● Aim of the exercise:
Search the listing below for lines containing the string "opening". Reply with their count only.

────────────────

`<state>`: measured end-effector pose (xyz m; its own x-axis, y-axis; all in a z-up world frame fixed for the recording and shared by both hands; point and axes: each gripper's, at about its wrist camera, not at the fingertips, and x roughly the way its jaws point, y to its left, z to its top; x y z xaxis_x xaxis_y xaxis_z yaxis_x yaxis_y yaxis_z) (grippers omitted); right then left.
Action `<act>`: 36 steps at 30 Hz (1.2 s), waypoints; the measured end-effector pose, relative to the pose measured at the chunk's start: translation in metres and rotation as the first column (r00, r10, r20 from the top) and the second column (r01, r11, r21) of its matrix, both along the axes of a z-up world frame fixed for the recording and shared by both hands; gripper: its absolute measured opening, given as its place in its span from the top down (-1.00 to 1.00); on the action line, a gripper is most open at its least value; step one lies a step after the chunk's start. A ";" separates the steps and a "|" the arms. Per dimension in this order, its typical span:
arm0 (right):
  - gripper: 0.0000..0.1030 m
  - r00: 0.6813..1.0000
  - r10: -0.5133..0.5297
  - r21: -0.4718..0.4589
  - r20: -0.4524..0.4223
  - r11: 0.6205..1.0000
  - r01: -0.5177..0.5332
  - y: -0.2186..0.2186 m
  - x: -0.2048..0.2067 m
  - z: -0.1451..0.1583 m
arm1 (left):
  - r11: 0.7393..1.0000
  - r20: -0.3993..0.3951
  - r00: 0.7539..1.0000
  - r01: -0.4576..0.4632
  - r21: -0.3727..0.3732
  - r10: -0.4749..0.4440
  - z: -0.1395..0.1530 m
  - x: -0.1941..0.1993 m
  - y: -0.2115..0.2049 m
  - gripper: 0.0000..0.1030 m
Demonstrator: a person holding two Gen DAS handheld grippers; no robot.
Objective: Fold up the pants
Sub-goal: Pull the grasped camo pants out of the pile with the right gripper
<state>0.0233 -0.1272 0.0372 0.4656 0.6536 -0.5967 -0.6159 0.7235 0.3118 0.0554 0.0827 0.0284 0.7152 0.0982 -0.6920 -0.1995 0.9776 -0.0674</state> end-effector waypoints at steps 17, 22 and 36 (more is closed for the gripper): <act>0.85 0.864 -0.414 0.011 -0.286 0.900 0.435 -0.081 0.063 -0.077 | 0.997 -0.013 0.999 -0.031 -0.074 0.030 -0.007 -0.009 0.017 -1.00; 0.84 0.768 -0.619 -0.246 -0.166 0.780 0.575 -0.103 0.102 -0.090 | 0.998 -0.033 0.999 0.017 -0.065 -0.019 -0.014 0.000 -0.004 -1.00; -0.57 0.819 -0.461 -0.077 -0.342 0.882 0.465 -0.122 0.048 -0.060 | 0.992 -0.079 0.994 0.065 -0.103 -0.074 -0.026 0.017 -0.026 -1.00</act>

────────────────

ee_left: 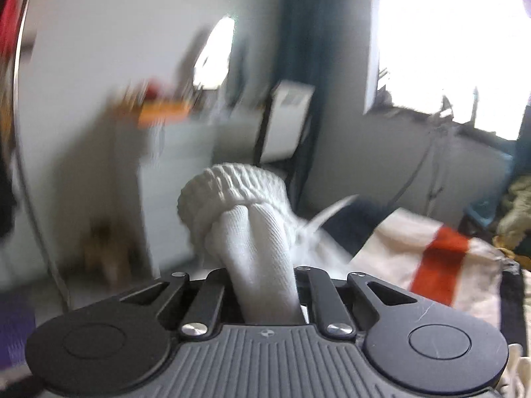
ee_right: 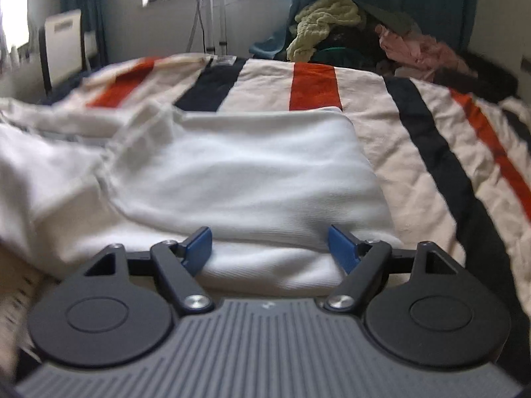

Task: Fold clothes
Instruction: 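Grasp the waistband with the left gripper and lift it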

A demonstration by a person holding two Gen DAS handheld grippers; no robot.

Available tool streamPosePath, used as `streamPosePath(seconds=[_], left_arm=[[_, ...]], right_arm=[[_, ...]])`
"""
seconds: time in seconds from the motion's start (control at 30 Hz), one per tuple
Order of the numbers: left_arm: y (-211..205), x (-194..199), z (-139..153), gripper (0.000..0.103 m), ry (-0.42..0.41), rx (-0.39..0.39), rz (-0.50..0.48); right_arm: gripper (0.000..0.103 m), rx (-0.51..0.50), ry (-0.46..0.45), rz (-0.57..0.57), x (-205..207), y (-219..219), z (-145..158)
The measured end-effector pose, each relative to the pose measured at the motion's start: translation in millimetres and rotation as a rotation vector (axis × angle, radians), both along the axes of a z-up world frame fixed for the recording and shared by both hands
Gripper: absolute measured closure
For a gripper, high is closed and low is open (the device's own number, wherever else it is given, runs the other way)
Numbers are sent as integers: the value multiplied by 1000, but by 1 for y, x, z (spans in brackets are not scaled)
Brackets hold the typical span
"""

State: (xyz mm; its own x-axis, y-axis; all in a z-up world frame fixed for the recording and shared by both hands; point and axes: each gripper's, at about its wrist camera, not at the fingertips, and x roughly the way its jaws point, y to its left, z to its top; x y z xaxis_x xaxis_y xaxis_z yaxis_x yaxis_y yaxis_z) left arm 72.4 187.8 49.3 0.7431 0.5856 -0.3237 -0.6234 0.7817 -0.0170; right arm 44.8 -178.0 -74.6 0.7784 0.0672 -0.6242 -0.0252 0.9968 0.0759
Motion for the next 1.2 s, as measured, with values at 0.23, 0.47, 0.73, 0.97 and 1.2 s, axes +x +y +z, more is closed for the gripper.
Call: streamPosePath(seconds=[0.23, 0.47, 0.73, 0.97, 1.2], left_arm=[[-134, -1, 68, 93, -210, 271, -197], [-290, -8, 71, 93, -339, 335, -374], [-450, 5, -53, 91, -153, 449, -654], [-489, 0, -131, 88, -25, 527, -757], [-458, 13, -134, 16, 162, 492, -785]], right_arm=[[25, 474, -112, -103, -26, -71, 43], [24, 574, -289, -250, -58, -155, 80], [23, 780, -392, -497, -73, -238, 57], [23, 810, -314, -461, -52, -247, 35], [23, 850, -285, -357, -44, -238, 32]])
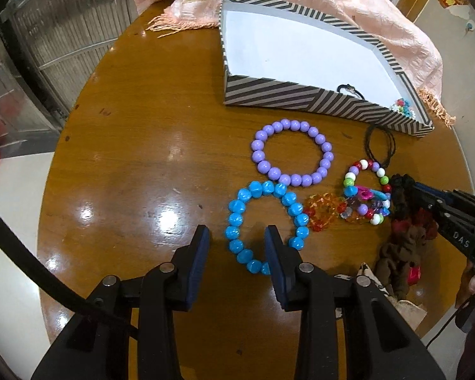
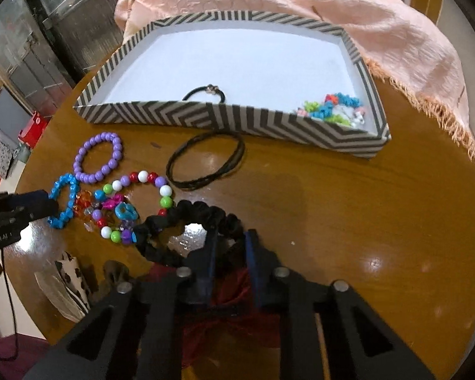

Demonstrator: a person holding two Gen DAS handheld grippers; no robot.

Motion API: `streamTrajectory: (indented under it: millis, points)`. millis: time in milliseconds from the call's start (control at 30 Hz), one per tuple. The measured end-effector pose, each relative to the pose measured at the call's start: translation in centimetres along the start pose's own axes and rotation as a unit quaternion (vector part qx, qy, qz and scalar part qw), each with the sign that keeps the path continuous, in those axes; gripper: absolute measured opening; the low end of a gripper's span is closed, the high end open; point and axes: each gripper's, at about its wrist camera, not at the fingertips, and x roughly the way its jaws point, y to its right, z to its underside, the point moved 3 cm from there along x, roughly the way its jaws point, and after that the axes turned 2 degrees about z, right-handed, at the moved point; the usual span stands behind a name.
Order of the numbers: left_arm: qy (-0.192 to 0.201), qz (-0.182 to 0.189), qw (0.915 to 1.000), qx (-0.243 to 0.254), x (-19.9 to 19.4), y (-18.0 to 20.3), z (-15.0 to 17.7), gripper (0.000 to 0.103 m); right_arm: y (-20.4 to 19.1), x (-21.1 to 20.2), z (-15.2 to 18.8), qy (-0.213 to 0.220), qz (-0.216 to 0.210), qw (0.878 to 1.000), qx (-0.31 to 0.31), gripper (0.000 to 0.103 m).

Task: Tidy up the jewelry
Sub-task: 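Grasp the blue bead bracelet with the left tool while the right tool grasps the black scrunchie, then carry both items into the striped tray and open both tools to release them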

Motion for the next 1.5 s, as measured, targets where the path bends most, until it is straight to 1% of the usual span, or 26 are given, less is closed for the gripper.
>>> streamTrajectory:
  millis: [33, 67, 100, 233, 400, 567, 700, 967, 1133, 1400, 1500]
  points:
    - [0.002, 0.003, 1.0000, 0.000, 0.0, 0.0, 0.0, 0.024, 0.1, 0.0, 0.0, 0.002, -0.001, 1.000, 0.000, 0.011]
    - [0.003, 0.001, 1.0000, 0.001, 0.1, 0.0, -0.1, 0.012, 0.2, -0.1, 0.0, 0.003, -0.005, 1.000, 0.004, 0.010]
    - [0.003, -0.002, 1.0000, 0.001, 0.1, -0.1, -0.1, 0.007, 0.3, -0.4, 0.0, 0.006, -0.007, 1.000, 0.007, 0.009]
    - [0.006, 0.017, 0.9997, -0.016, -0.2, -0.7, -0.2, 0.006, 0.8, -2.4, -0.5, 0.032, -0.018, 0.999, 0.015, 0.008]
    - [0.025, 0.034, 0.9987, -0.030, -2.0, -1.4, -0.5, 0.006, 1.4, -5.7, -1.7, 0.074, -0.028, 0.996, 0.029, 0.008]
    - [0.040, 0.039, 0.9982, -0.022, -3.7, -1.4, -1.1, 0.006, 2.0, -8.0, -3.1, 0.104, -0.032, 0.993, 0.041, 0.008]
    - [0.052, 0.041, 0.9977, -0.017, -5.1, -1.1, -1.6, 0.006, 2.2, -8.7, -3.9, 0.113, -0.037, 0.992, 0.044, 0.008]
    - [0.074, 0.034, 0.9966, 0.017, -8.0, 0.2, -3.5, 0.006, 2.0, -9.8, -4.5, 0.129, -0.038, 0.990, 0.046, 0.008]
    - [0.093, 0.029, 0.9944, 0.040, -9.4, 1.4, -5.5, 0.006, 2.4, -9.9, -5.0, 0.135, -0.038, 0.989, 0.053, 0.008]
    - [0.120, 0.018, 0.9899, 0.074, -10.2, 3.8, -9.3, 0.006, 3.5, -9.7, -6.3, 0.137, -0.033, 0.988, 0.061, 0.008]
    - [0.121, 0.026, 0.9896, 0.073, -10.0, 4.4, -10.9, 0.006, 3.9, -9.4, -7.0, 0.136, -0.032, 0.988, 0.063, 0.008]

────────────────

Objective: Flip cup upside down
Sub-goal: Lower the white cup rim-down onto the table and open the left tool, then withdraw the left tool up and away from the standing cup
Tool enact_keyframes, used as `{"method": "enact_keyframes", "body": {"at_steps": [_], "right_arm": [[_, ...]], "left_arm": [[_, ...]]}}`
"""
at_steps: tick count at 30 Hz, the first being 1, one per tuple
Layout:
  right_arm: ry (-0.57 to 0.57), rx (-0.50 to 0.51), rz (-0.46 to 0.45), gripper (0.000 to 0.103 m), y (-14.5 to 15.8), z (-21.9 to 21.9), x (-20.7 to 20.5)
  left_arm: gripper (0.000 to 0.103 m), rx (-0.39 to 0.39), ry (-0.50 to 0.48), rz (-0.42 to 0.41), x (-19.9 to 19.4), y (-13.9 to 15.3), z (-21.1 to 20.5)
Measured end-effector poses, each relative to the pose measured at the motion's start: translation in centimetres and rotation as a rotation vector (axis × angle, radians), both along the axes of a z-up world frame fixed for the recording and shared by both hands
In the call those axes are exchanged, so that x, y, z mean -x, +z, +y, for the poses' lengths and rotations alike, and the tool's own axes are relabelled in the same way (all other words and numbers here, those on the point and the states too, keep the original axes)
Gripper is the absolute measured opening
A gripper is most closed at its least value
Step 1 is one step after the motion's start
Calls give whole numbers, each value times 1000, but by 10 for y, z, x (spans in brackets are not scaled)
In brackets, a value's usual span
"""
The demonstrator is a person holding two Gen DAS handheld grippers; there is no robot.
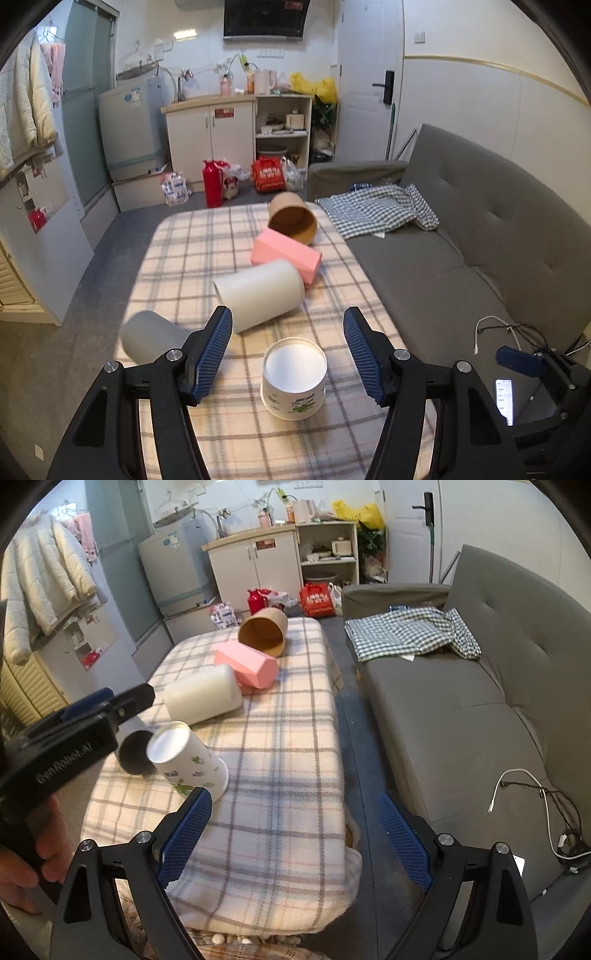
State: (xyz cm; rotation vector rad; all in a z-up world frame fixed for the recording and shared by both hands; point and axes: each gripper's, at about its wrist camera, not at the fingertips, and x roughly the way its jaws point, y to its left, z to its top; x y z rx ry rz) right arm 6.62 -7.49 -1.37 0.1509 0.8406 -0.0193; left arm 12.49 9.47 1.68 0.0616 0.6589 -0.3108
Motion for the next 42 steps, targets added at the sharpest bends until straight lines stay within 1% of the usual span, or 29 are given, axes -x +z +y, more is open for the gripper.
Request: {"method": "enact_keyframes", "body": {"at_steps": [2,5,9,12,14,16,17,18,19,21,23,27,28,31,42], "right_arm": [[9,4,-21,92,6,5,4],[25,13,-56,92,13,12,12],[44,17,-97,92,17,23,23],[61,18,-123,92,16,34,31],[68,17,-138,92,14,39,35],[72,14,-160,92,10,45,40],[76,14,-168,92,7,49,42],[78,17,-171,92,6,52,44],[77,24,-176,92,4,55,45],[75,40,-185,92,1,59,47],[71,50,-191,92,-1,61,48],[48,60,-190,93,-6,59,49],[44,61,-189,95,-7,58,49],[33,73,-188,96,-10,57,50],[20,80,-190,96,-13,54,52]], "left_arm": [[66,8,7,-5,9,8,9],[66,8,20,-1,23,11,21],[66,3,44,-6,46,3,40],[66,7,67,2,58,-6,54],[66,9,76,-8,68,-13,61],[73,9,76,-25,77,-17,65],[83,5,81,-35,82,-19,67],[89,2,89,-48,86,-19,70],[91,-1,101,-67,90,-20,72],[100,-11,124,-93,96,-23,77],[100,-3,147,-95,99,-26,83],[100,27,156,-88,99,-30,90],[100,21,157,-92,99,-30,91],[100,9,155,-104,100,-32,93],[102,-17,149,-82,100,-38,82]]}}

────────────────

● Result below:
3